→ Required action:
What lines in the listing below hold the string "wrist"? Please copy them out.

→ Input data:
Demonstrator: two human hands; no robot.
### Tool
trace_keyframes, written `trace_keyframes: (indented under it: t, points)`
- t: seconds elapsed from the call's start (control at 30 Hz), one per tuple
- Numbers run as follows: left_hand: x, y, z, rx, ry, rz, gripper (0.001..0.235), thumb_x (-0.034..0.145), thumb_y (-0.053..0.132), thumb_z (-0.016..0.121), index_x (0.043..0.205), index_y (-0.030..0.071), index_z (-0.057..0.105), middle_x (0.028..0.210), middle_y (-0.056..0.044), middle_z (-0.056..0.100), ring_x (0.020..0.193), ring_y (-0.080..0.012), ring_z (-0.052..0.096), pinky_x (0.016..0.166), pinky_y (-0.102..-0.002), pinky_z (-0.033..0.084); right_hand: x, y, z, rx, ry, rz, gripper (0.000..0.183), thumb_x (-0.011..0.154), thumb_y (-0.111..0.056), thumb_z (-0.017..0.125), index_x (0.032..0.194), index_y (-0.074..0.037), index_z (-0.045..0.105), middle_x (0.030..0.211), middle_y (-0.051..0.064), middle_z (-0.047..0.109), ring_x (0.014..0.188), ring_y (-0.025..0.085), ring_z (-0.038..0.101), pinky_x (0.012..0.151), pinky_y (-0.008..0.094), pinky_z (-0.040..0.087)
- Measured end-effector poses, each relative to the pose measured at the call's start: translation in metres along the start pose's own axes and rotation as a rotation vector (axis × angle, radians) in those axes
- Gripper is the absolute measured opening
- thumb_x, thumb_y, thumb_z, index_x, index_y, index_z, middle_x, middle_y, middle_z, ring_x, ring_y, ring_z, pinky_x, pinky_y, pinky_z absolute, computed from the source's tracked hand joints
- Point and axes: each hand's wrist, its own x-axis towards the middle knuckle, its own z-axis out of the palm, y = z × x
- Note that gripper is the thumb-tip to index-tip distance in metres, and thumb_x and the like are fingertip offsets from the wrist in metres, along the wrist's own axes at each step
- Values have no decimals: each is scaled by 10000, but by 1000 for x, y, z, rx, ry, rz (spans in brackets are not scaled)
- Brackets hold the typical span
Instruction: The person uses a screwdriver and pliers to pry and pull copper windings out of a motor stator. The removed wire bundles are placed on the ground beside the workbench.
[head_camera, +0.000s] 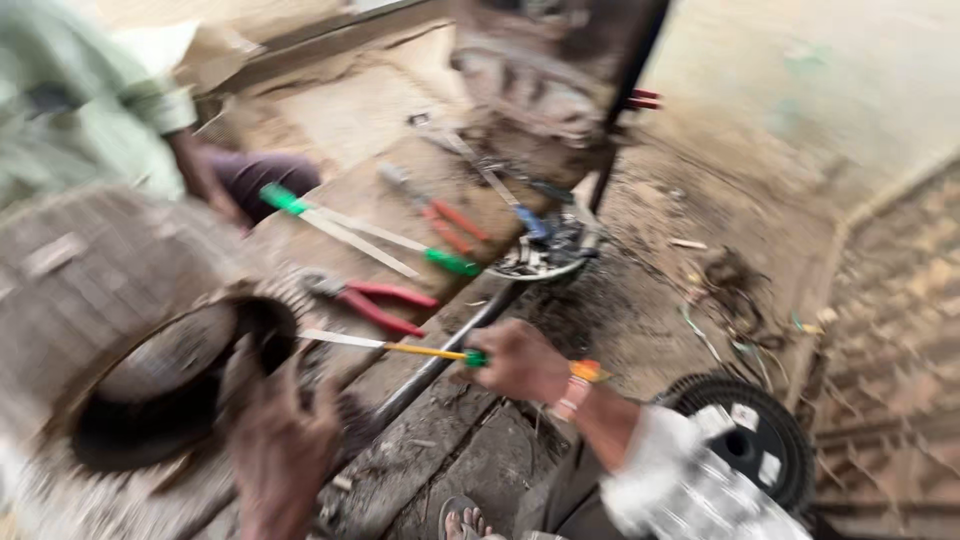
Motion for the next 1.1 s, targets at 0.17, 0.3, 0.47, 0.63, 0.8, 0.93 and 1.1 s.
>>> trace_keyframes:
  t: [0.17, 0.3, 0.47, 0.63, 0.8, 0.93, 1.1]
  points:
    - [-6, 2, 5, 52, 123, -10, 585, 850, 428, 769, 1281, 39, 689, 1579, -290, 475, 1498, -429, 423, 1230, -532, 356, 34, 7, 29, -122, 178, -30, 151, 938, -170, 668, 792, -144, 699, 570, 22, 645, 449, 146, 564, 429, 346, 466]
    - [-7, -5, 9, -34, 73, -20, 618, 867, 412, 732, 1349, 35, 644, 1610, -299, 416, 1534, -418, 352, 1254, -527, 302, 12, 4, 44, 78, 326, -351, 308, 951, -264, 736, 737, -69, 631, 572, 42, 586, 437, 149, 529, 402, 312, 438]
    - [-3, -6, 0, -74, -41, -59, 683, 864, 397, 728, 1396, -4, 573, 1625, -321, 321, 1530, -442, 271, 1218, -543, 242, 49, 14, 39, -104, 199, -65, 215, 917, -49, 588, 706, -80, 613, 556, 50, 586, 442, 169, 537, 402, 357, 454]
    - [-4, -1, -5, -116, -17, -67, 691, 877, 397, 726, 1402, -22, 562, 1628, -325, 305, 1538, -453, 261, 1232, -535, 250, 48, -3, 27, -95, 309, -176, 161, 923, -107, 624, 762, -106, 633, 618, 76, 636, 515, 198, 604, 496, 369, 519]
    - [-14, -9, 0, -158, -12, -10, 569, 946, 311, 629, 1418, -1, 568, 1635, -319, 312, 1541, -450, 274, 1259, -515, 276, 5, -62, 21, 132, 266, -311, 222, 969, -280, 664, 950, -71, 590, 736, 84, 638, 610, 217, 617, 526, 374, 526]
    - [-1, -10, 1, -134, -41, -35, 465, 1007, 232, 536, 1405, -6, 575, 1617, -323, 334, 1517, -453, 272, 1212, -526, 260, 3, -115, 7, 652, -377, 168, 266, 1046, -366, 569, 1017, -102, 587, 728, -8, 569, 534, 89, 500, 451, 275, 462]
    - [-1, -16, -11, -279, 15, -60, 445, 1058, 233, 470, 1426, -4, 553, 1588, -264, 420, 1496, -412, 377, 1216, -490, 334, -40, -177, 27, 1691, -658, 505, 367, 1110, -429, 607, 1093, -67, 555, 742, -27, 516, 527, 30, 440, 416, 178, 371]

→ Reply to the task:
- Point and axes: each hand's wrist, its own x-axis towards the middle knuckle, its own z-axis out of the palm, y = z × x
- Note that gripper is the thumb-tip to index-tip distance in metres, and thumb_x and the like are fingertip offsets from the wrist in metres, along the wrist's own axes at each step

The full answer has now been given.